Patologizar Bolsonaro é fingir que a tragédia que vivenciamos está apenas nele, é desconhecer que o que o produziu é muito mais complexo que um surto individual ou coletivo e, por fim, é perpetuar a mesma lógica de sempre sobre saúde mental.

Não se enganem que aqui estou tendo uma visão ingênua, voluntarista ou liberal quanto à Bolsonaro. Não pensem que estou entrando naquela lógica de que “desejar o mal é se igualar a ele”. Não é nada disso. Contra o fascismo não cabe nenhuma ingenuidade e nem condescendência. O grave de tudo isso é que essa forma imatura e irresponsável de enfrentar Bolsonaro demonstra o quanto estamos perdidos na capacidade de combatê-lo.

Não vivemos uma sociedade doente. Vivemos uma sociabilidade em crise, mas que funciona assim desde que se fundou. Vivemos uma sociedade que coloca o lucro em primeiro lugar, onde a vida humana não tem valor fora da exploração, onde negros, mulheres, LGBTs e nordestinos sofrem discriminação, valem menos como força de trabalho, tiveram suas culturas patologizadas e puderam e podem ser eliminados em caso de necessidade do mercado. Vivenciamos uma sociedade do moralismo e do autoritarismo, onde nossas contradições e desigualdades são amortecidas com mentiras, com tiros, com aprisionamento e também com substâncias químicas vendidas nas farmácias.

Vivemos uma pandemia, mas não estamos numa sociedade doente e nem somos governados por um louco. Não se trata essa sociedade como um remédio, mas sim, se derruba sua estrutura desigual para a construção de algo radicalmente novo. Não se retira o presidente genocida o chamado de louco, mas sim realizando pressão e um trabalho político para desvendar para os nossos aqui de baixo como sua política e esse projeto quer o nosso fim.

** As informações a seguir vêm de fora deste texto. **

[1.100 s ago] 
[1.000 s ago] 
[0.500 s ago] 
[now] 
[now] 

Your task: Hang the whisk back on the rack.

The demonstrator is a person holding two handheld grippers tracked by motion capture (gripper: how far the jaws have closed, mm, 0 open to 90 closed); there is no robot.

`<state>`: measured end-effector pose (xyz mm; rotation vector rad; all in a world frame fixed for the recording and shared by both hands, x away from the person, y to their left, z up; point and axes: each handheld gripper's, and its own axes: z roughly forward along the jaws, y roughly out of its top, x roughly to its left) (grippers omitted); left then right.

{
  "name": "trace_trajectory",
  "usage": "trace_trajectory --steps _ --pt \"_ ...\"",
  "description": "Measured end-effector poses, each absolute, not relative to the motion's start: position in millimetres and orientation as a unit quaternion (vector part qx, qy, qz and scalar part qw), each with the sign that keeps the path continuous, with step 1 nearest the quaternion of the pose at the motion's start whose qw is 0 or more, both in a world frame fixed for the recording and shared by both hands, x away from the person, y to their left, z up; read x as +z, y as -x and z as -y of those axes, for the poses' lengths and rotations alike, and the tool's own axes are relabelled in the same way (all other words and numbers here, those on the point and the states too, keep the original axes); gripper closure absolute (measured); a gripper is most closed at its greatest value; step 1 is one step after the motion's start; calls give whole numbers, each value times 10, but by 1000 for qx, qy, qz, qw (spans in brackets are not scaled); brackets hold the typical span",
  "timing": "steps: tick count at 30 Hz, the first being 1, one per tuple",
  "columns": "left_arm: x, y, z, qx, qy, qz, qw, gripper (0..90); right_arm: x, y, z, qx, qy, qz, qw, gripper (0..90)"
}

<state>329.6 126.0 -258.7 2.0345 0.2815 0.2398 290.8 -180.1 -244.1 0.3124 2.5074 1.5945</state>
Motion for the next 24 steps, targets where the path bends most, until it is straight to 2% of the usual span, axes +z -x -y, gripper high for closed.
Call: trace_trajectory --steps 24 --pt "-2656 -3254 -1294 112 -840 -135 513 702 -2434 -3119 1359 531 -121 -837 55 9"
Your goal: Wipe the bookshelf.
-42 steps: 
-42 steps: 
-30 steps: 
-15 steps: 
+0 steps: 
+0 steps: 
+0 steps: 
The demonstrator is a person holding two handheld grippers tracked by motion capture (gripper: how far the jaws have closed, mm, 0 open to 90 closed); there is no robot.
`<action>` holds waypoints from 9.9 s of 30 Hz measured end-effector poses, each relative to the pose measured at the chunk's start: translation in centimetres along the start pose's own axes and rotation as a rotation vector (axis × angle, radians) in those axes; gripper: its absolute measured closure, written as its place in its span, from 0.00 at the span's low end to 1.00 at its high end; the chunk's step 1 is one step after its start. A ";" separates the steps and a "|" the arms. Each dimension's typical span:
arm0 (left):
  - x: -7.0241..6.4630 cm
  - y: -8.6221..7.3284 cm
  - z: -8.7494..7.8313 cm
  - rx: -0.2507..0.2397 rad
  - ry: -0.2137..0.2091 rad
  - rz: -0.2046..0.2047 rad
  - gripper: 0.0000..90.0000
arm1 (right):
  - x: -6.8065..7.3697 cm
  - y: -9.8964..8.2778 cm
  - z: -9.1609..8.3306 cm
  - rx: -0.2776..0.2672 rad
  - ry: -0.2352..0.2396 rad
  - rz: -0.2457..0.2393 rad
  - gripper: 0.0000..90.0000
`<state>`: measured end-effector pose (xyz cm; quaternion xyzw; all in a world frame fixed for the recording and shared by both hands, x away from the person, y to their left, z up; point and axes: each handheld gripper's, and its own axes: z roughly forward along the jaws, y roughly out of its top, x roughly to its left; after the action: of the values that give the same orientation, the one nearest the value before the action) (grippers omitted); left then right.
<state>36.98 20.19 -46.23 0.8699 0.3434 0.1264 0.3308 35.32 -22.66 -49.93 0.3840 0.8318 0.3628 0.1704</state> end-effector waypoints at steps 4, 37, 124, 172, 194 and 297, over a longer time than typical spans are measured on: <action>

Dentro de um tempo histórico tão turvo é fundamental romper com supostos atalhos que nada mais são do que desvios, distorções apressadas, caricaturas, placebos para fingir que avançamos, enquanto não conseguimos fazer a tarefa essencial: não tolerar a violência, a intolerância e a desigualdade.

Há males que nem por bravatas são combatidos com ivermectina ou com camisa-de-força Autoritarismo se combate com a força coletiva, com horizonte emancipatório e, por isso, com necessidade de coerência e sem reprodução de preconceitos e de uma lógica conservadora em todas as áreas. Chamar fascista de louco é o terraplanismo da esquerda na saúde mental.